→ **Instructions for the task**
Apart from the images, reproduce every record word for word.

Data records section start

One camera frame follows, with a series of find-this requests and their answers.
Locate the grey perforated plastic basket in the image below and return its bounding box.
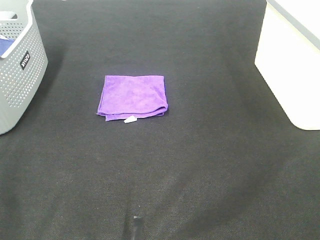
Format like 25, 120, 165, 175
0, 0, 48, 134

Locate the blue cloth in basket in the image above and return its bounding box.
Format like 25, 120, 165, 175
0, 35, 15, 56

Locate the purple folded microfiber towel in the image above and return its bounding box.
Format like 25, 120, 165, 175
96, 75, 169, 122

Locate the white plastic storage box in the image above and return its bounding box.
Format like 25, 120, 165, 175
254, 0, 320, 131

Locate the black table mat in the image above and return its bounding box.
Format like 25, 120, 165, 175
0, 0, 320, 240

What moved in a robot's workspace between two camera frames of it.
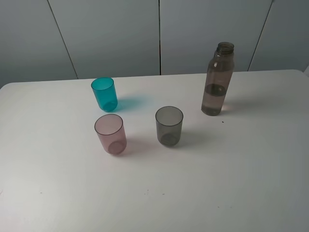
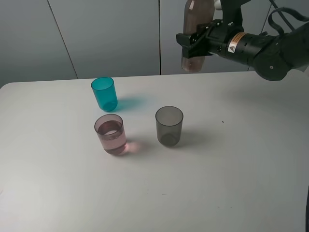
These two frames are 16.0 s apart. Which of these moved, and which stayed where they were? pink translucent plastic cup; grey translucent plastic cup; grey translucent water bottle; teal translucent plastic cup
Moved: grey translucent water bottle
Stayed: teal translucent plastic cup; pink translucent plastic cup; grey translucent plastic cup
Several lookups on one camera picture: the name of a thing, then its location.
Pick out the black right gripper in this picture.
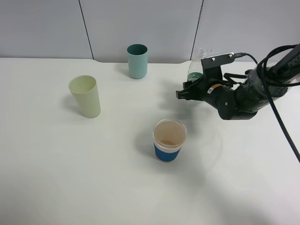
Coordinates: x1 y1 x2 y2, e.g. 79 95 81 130
176 78 236 105

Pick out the clear water bottle green label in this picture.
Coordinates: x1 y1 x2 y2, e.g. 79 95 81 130
187 47 211 84

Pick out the pale green plastic cup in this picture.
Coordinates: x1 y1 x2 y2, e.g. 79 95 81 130
68 75 101 118

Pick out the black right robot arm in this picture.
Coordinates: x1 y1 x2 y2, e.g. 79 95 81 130
176 45 300 120

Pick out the blue sleeved clear cup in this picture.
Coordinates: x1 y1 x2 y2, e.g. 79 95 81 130
153 119 187 162

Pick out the teal plastic cup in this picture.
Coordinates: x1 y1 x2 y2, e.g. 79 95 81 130
127 44 148 79

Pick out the black right camera cable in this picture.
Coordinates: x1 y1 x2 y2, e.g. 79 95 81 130
233 44 300 164

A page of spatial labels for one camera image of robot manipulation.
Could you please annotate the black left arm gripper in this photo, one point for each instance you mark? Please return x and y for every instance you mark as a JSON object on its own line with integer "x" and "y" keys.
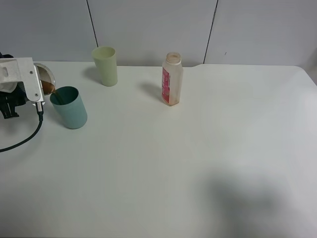
{"x": 10, "y": 100}

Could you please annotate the clear bottle pink label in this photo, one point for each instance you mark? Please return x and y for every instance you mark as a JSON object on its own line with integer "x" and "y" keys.
{"x": 172, "y": 75}

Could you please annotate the teal plastic cup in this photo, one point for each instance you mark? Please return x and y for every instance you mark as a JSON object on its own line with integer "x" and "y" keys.
{"x": 69, "y": 105}

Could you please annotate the pale green plastic cup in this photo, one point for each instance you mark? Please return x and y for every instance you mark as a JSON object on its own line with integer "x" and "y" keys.
{"x": 105, "y": 61}

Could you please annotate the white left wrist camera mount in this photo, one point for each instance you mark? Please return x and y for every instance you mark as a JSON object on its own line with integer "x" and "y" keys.
{"x": 15, "y": 70}

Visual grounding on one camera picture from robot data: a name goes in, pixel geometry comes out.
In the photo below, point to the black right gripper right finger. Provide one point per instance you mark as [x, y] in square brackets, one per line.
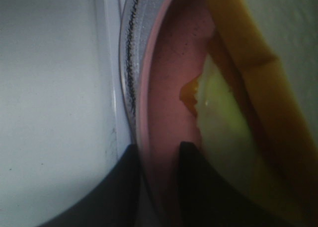
[207, 200]

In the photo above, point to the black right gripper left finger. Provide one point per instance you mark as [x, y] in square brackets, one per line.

Data records section end

→ **Exercise output**
One camera frame follows, with a series of find-this requests and their answers.
Locate the grey perforated plastic basket in the image below and return its bounding box.
Format like 25, 120, 165, 175
0, 0, 48, 134

Locate the blue cloth in basket in the image above and return its bounding box.
Format like 25, 120, 165, 175
0, 35, 15, 56

Locate the purple folded microfiber towel in the image above and return its bounding box.
Format like 25, 120, 165, 175
96, 75, 169, 122

Locate the white plastic storage box in the image above and return its bounding box.
Format like 25, 120, 165, 175
254, 0, 320, 131

Locate the black table mat in the image above and return its bounding box.
Format like 25, 120, 165, 175
0, 0, 320, 240

What moved in a robot's workspace between two camera frames of it.
These two frames are 16.0 s apart. Which of these moved, and which stayed where they were? pink translucent plastic cup; grey translucent plastic cup; grey translucent water bottle; teal translucent plastic cup
Moved: grey translucent water bottle
Stayed: teal translucent plastic cup; pink translucent plastic cup; grey translucent plastic cup
Several lookups on one camera picture: the name of a thing, then its location.
Pick out the black right gripper in this picture.
Coordinates: x1 y1 x2 y2, e.g. 79 95 81 130
176 78 236 105

Pick out the clear water bottle green label in this picture.
Coordinates: x1 y1 x2 y2, e.g. 79 95 81 130
187 47 211 84

Pick out the pale green plastic cup in this picture.
Coordinates: x1 y1 x2 y2, e.g. 79 95 81 130
68 75 101 118

Pick out the black right robot arm in this picture.
Coordinates: x1 y1 x2 y2, e.g. 79 95 81 130
176 45 300 120

Pick out the blue sleeved clear cup in this picture.
Coordinates: x1 y1 x2 y2, e.g. 79 95 81 130
153 119 187 162

Pick out the teal plastic cup in this picture.
Coordinates: x1 y1 x2 y2, e.g. 79 95 81 130
127 44 148 79

Pick out the black right camera cable in this picture.
Coordinates: x1 y1 x2 y2, e.g. 79 95 81 130
233 44 300 164

A page of spatial labels for one camera image of robot manipulation.
Could you please annotate the black left arm gripper in this photo, one point for each instance you mark? Please return x and y for every instance you mark as a JSON object on its own line with integer "x" and "y" keys.
{"x": 10, "y": 100}

Could you please annotate the clear bottle pink label in this photo, one point for each instance you mark? Please return x and y for every instance you mark as a JSON object on its own line with integer "x" and "y" keys.
{"x": 172, "y": 75}

Could you please annotate the teal plastic cup in this photo, one point for each instance you mark? Please return x and y for every instance you mark as a JSON object on its own line with integer "x" and "y" keys.
{"x": 69, "y": 105}

Could you please annotate the pale green plastic cup in this photo, one point for each instance you mark? Please return x and y for every instance you mark as a JSON object on its own line with integer "x" and "y" keys.
{"x": 105, "y": 61}

Could you please annotate the white left wrist camera mount in this photo, one point for each instance you mark? Please return x and y for every instance you mark as a JSON object on its own line with integer "x" and "y" keys.
{"x": 15, "y": 70}

Visual grounding on one camera picture from robot data: a name goes in, pixel geometry comes out.
In the photo below, point to the black right gripper right finger. Provide one point per instance you mark as [x, y] in square brackets, one per line.
[207, 200]

In the photo above, point to the black right gripper left finger. Provide one point per instance you mark as [x, y] in square brackets, one per line.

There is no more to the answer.